Robertson gave up four runs (three earned) on five hits in his seven innings. He walked four and struck out nine.
Keys one-upped Robertson for Ludlowe, scattering four hits in his seven innings. He walked three and struck out six.
“That was a huge two-out base hit by Sam,” Wilmot said of Robertson’s clutch RBI single in the bottom of the fifth. “But you got to seize that momentum. Good baseball teams seize that momentum and run with it. We gave that momentum back to them and that’s a recipe for disaster.”
Sloppy defense and an inability to throw strikes doomed Ridgefield in its 10-7 loss to Greenwich the day before.

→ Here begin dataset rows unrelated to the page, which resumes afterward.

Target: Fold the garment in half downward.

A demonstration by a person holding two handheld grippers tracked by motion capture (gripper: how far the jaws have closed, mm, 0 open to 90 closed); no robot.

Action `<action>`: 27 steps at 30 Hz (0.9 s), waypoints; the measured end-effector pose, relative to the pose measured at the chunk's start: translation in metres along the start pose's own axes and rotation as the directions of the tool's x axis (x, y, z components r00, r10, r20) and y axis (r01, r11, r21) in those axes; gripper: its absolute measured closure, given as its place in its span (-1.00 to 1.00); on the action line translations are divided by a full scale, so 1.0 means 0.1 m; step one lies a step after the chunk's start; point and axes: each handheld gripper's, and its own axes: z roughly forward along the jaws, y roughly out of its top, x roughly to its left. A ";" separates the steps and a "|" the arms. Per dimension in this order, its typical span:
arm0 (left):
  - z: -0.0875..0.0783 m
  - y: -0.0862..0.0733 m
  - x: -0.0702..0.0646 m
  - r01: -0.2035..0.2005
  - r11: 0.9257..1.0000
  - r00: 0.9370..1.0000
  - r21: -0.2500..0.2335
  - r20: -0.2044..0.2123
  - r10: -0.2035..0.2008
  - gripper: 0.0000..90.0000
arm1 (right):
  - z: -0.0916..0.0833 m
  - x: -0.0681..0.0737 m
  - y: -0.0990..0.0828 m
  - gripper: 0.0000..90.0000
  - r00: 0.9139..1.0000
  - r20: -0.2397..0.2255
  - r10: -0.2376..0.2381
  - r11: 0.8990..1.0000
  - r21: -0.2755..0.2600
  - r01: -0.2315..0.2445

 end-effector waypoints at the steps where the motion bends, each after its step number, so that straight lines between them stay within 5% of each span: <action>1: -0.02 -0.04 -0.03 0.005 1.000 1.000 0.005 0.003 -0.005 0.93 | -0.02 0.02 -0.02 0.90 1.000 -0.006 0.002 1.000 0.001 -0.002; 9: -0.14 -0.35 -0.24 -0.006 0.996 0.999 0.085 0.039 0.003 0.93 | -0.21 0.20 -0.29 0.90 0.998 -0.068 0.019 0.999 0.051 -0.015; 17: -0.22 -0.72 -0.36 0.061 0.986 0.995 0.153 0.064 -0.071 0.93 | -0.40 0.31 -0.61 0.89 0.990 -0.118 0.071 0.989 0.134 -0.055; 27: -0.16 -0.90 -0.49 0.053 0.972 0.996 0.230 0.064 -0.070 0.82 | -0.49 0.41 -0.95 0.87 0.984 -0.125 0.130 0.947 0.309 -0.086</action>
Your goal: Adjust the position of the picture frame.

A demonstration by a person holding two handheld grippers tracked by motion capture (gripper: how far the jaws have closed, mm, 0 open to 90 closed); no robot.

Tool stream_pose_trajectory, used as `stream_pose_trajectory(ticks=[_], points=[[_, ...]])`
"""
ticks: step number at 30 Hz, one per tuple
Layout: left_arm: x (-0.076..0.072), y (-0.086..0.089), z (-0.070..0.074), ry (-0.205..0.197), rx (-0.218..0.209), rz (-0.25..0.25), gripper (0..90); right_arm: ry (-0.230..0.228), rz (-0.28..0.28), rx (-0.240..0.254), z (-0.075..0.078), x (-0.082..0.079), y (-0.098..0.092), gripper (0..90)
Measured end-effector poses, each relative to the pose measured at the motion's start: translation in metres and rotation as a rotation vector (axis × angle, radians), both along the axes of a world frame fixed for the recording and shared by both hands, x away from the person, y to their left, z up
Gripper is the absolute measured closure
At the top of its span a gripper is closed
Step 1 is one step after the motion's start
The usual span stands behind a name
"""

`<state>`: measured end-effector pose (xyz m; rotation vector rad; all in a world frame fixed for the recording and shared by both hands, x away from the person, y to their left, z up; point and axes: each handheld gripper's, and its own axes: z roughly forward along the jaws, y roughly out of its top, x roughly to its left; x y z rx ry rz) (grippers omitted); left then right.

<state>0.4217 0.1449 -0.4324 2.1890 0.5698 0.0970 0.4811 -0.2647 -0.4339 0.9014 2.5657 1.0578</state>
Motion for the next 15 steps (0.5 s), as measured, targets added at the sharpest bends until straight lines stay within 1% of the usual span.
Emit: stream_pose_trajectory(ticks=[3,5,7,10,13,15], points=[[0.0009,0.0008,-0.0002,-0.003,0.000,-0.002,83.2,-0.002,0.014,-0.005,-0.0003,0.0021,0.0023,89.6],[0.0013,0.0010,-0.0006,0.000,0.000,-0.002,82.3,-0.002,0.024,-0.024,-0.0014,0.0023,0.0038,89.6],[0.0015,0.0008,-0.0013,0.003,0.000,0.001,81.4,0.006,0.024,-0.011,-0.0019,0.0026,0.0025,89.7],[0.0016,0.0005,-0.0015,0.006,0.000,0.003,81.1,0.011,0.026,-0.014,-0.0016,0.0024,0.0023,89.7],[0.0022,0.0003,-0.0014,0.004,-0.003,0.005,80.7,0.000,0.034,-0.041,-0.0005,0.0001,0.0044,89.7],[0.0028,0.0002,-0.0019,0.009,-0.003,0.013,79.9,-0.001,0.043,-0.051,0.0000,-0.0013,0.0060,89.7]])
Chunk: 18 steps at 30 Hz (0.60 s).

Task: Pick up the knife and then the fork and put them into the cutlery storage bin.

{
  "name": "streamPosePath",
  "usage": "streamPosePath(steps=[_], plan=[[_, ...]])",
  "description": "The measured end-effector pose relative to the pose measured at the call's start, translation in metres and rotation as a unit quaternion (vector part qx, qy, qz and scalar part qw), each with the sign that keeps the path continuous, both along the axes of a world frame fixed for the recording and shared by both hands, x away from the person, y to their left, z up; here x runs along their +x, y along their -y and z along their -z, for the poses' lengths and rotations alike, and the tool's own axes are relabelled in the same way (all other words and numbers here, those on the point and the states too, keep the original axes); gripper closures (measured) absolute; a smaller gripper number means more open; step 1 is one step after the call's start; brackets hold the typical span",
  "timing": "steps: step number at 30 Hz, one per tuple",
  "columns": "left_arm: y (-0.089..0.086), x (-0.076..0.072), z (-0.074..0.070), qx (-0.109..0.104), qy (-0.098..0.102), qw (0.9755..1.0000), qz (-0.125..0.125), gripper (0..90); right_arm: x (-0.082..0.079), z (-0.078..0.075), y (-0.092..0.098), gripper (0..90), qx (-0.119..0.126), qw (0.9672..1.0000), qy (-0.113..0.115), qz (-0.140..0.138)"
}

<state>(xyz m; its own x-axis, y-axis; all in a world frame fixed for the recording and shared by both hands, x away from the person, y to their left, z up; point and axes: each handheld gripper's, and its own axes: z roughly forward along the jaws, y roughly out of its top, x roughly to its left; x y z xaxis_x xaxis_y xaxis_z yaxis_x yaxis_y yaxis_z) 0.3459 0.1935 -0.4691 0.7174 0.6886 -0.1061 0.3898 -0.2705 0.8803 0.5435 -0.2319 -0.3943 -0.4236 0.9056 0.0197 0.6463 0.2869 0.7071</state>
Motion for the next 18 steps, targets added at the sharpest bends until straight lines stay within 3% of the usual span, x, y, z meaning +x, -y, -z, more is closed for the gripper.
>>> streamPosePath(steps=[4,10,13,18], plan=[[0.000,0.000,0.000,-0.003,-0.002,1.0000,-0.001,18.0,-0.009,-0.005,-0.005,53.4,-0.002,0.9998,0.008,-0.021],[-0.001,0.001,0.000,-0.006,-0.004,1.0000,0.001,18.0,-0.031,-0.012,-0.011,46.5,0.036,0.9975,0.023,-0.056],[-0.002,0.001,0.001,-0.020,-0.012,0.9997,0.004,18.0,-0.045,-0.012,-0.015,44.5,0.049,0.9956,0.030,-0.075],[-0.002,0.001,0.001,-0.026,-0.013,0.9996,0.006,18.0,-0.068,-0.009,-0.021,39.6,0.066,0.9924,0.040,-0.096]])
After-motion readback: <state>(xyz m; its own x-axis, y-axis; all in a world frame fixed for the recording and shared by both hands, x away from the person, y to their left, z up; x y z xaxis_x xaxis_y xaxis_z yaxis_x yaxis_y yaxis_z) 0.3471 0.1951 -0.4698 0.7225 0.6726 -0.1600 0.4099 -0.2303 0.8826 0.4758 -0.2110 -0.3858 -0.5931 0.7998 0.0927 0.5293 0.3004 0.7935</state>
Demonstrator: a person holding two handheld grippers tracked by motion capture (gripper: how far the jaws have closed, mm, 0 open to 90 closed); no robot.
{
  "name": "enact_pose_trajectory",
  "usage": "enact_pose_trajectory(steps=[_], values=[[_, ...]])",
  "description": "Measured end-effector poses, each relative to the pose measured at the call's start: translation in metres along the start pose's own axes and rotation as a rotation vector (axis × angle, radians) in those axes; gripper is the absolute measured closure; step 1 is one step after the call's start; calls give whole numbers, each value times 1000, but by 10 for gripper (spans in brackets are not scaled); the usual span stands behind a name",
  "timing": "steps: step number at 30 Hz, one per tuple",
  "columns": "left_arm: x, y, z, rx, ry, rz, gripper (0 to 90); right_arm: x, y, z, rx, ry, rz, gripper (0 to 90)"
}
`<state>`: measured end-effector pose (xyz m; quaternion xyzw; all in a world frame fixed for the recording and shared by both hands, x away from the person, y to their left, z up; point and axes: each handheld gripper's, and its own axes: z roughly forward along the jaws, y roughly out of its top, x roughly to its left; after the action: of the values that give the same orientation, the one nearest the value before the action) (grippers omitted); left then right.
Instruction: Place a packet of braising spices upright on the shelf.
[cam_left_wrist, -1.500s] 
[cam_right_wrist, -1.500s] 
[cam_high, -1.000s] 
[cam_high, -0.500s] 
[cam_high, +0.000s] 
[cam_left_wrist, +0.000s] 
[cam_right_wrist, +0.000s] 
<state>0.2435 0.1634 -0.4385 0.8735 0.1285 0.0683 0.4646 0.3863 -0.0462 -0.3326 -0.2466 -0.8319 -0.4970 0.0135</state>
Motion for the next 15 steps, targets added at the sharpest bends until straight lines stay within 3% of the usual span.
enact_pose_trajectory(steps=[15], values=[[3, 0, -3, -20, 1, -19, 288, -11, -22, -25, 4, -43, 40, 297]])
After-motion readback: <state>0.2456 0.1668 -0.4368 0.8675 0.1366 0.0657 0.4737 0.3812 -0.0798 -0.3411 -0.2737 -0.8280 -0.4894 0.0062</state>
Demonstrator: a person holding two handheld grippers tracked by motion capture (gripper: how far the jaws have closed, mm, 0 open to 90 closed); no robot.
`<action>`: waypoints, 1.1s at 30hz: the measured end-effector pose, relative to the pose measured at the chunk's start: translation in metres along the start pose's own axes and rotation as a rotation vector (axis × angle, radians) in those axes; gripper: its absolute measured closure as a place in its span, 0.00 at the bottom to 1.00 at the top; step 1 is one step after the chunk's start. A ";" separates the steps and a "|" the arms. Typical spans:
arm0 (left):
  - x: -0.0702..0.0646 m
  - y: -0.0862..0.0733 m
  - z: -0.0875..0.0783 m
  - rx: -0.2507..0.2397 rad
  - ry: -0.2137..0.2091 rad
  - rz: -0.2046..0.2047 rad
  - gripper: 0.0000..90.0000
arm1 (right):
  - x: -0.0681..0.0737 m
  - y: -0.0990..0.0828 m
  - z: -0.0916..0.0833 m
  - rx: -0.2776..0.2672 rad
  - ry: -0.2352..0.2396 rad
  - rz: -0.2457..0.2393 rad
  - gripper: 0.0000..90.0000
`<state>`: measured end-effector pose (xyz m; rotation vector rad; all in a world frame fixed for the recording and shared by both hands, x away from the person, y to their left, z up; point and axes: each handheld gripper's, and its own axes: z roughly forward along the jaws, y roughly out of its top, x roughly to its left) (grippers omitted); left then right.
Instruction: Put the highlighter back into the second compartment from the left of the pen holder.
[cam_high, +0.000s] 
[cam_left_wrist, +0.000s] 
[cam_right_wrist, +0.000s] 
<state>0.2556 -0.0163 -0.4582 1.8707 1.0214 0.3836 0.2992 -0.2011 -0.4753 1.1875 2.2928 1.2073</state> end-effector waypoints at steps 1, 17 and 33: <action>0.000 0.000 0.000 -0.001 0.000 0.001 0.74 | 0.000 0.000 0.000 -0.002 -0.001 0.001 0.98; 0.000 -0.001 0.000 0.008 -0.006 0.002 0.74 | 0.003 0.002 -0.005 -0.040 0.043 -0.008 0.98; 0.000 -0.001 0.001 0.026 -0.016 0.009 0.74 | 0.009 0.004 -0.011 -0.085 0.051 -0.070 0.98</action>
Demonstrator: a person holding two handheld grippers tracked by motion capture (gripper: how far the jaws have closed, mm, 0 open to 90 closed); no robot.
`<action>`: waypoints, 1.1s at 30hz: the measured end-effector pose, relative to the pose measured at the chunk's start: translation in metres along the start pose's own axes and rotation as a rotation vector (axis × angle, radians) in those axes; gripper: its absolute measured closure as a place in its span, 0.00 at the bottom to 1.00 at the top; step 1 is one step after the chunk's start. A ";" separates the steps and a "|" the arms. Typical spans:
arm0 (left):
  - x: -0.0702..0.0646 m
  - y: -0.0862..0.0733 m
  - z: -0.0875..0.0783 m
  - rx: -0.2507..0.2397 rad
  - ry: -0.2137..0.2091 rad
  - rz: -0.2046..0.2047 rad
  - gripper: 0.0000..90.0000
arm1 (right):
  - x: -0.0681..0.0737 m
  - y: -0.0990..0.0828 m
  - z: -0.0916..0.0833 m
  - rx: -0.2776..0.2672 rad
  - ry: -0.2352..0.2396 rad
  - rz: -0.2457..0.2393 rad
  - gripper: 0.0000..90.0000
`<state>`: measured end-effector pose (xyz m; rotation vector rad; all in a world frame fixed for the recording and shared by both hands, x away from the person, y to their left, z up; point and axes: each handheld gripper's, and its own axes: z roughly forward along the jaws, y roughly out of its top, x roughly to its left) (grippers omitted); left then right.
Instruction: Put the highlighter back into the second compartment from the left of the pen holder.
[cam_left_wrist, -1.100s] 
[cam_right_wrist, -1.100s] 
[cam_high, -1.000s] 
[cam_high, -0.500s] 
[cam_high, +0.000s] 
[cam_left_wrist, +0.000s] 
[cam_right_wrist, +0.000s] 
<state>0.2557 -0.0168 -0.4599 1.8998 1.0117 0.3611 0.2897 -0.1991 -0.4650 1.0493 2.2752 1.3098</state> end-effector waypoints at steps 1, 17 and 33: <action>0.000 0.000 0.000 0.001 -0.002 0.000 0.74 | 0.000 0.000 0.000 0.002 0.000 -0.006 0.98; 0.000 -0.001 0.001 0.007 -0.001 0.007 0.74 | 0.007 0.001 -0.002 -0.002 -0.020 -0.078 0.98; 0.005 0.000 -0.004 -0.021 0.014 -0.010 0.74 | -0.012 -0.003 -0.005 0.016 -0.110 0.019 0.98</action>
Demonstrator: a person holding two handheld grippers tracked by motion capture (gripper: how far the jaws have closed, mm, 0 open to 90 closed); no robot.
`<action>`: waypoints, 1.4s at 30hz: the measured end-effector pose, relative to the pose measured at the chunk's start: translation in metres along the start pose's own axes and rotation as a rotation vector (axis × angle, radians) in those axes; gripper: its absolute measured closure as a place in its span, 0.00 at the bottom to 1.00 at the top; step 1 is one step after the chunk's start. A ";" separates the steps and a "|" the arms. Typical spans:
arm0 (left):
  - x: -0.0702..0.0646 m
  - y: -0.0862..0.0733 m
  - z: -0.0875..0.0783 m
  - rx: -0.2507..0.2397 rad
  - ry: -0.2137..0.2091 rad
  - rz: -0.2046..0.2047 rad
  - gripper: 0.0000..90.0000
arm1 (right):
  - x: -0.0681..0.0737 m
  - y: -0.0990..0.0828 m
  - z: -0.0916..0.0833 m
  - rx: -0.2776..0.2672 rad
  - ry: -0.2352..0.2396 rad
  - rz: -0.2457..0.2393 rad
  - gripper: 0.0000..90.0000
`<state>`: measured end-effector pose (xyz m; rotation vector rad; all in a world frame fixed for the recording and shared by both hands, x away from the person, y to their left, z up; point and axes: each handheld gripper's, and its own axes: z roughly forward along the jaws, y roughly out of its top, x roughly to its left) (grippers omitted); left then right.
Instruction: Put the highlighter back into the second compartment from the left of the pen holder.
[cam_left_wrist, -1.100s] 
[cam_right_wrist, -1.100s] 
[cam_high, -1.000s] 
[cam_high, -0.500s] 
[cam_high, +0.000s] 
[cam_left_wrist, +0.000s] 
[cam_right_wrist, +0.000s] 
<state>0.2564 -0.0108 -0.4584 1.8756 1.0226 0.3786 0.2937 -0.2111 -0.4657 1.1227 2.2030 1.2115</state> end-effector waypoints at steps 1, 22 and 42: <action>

The Cardinals scored in every inning but the sixth, including four runs in the top of the third to take a 7-2 lead. The Tigers clawed their way back into it with two in the third and one in the fourth to cut the deficit to 8-5, but Ridgefield couldn’t muster enough hits in the end.
Hayden Metz started on the mound and lasted just two innings. He gave up six runs (four earned) on six hits, walked five and struck out two. Sean O’Dea pitched the third and gave up a run, and Andrew Rebhorn threw the final four innings, giving up three runs on three hits.
Metz didn’t let the bad outing get to him as he returned to form in the Tigers’ 8-2 win over Staples on Monday. He gave up two runs on seven hits in the complete-game win, walking two and striking out seven.
O’Dea led the offense with four hits in four at-bats, including a double and a triple. He also had two RBIs and two runs scored. Josh Lavardera chipped in with two singles and two RBIs, and Zack Shea had an RBI-single and a run scored.
Robertson also bounced back from the tough loss to Ludlowe with a dominating seven-inning performance in the Tigers’ 3-2 win over Wilton on Tuesday. But Austin Gambee was just as good for the Warriors.
Wilton scratched out a run each in the fifth and sixth innings to tie the score, 2-2, and send the game into extras.
In the top of the ninth, Jay Lavardera’s sacrifice fly put the Tigers ahead and Sean O’Dea, on in relief of Robertson, was able to wiggle out of a jam in the bottom of the frame to secure the win.
An error and a bloop single to center put runners on first and third with one out for Wilton, but O’Dea induced the next batter to hit into a 6-4-3 double play to end the game.
O’Dea picked up the win with two hitless innings. He walked one and struck out three. Robertson gave up two runs on six hits in seven innings. He walked five and struck out eight.